Memory is unreliable. It edits without asking, loops details until they blur, replaces facts with atmospheres. Paolo Tortora seems perfectly comfortable with this problem. "Waves of Fading Memories" does not attempt to reconstruct the past. It lets it dissolve in real time, gently, stubbornly, one frequency at a time.
This cassette marks Tortora’s first solo outing after years spent inside the porous organism known as Japanese Gum, a project that treated krautrock, ambient, dub, and psychedelia less as genres than as climates. That sensibility hasn’t vanished. It has thinned out, slowed down, and turned inward. Where Japanese Gum often felt communal and expansive, this record feels solitary, coastal, and quietly obsessive.
The Ligurian Sea is not a postcard here.

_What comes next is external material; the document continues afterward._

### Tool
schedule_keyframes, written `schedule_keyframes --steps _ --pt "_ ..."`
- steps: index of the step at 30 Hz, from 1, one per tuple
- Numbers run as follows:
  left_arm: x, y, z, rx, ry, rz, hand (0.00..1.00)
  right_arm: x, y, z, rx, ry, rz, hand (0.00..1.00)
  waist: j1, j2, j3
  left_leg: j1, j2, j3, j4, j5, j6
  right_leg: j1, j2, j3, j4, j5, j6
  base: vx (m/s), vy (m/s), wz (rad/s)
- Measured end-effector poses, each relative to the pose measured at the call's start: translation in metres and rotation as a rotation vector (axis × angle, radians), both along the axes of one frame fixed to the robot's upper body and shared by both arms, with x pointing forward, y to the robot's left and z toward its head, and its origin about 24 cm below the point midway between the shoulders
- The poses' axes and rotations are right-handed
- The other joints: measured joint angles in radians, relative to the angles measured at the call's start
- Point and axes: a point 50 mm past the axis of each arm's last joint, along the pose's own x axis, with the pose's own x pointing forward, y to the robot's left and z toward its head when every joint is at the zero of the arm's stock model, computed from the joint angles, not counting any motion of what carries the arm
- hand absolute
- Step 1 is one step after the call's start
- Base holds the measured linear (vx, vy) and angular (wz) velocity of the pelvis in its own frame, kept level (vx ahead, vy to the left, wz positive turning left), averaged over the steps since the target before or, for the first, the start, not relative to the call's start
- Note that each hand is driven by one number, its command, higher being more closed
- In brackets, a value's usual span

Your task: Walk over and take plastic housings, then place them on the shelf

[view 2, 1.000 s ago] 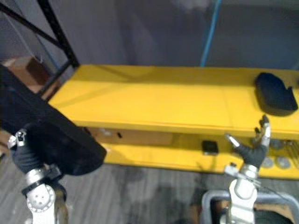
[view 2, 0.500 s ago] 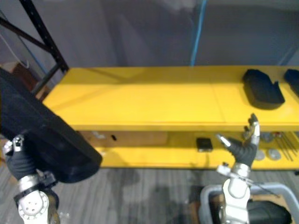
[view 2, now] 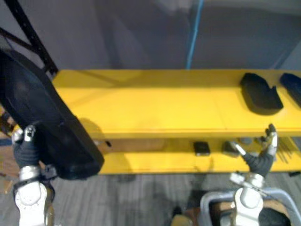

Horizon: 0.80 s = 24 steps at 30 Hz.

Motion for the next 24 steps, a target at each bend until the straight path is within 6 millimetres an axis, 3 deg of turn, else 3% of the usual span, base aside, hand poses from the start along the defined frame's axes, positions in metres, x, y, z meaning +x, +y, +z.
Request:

Its waves are broken down, stretched, filtered through guitar drones, analog pedals, and tape processes that refuse to behave like neutral tools. Natural sound and instrumental gesture blur until neither quite knows where it begins. The sea becomes texture. The guitar becomes weather. The synths hover like emotional residue rather than melody.
The album unfolds across four long chapters, all variations on the same fragile idea. "From a Memory" parts one through four don’t escalate or resolve. They circle. They return. They slightly misremember themselves. Listening feels less like following a path and more like wading into shallow water that keeps pulling you sideways. Progress happens, but quietly, almost shyly.
What Tortora does well is restraint. These pieces could easily collapse into formless drift, but they don’t. Subtle changes in density, slow shifts in harmonic pressure, and the grain of tape saturation keep the surface alive. There’s a physicality to the sound, an organic unevenness that resists the smoothness often associated with ambient music. This isn’t background. It’s an environment that notices you noticing it.
There’s also a soft melancholy at work, but not the dramatic kind. No grand statements, no cinematic sadness. More like the feeling of standing somewhere familiar and realizing you can’t quite place why it matters. The record’s title promises fading, and it delivers honestly. Nothing here is held too tightly. Everything is allowed to slip.
If there’s humor, it’s subtle and human. The idea that memories “have their own lives” sounds poetic until you realize it’s also inconvenient. They wander off. They refuse instructions. This album accepts that and builds around it, rather than trying to impose order. The waves keep coming, indifferent to narrative.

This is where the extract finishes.